Last evening a small celebration of Lithuanian independence took place in the basement hall of Our Lady of Vinius. The fluorescents were dimmed and the colored party lights gleamed. Father Eugene forsook his usual wardrobe and appeared priestly and handsome in a cassock. Lithuanian Consul General Mindaugaus Butkus and his wife arrived, then all stood as Gintare led the singing of the Lithuanian national anthem.
Consul Butkus made a speech in Lithuanian as a distant radiator made noises like a distressed kitten. My bilingual friends told me that the Consul had expressed sympathy for our plight and encouragement in our cause.

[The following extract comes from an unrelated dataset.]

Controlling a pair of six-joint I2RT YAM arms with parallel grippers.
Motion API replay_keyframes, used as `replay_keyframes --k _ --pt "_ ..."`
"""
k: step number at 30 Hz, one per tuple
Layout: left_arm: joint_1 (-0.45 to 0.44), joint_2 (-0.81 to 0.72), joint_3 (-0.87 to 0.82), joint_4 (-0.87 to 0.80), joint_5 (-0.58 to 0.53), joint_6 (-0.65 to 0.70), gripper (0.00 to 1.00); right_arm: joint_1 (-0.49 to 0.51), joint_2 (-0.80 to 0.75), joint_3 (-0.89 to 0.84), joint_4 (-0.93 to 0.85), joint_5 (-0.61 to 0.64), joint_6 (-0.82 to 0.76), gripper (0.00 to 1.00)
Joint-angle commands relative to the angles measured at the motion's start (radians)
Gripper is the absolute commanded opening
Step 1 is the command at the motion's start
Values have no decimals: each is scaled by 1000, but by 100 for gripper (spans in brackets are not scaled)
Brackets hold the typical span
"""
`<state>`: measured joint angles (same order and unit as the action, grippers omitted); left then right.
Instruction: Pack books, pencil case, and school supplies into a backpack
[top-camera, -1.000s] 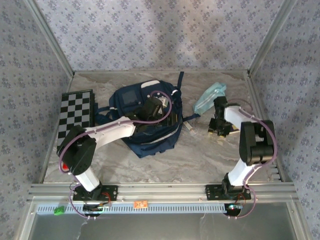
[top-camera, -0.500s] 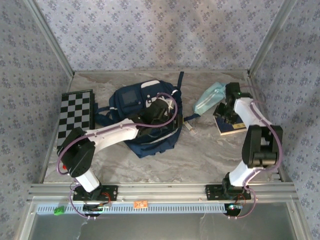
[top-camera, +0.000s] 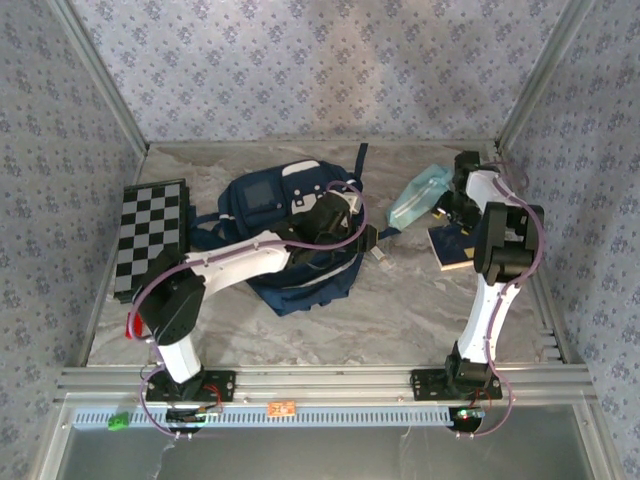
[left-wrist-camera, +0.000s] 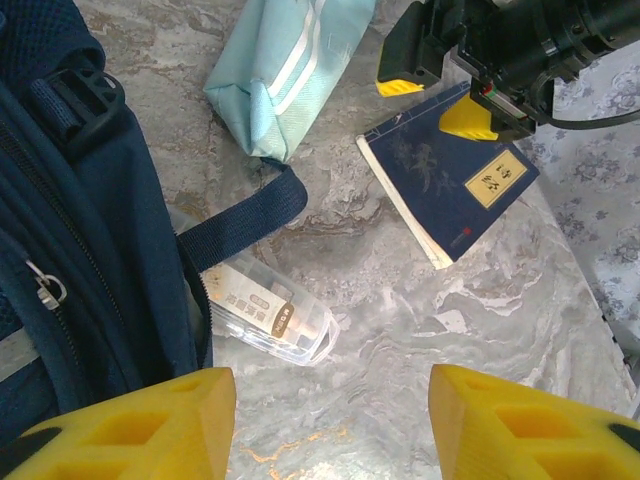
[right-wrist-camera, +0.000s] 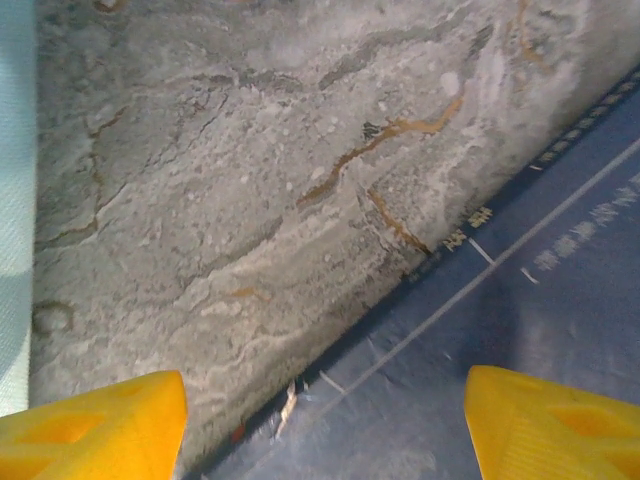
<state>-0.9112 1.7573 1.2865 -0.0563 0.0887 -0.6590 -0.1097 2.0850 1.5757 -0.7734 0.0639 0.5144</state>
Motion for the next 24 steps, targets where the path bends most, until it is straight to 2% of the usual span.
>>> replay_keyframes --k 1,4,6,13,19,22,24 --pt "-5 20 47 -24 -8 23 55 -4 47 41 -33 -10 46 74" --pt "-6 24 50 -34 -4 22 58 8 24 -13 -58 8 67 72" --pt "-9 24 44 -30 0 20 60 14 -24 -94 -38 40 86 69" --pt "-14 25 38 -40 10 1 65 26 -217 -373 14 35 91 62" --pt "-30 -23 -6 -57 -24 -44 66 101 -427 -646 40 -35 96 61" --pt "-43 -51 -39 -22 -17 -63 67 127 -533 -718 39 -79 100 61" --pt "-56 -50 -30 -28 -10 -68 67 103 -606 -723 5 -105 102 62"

Champagne was poured and we toasted Independence. We sipped and chatted around bistro tables on which candles flickered and guttered. Two short films were shown. The first was a silent film that began with a shot of the printed words "...Brooklyn before it became an artist's utopia." The first part showed a series of vignettes from life in the Lithuanian community in Williamsburg, Brooklyn, in 1950. The image that remains in my mind this morning is the flock of little girls in their white Communion dresses and veils scurrying into formation to process up the steps of Annunciation church. It looked like a "Swan Lake" of the streets. The second part of the film displayed vignettes of the same area revisited in 1972. Throughout this silent film a man played an evocative syncopated accompaniment on our yellow-toothed old piano in a corner of the room with no view of the screen. The second film had sound and chronicled the activities of a chauffeur in Lithuania in the 1940's. The film had English subtitles and a wonderful soundtrack of the florid dance music of the day. Everyone swayed as they watched.
On a table off to the side Laima had placed a large square cake decorated with the Lithuanian flag. People came over and helped themselves. As I unsuccessfully fought temptation, I was one of the last to cut a piece. As the evening wore on the cake shrank around the flag, which, at the end of the evening, prevailed.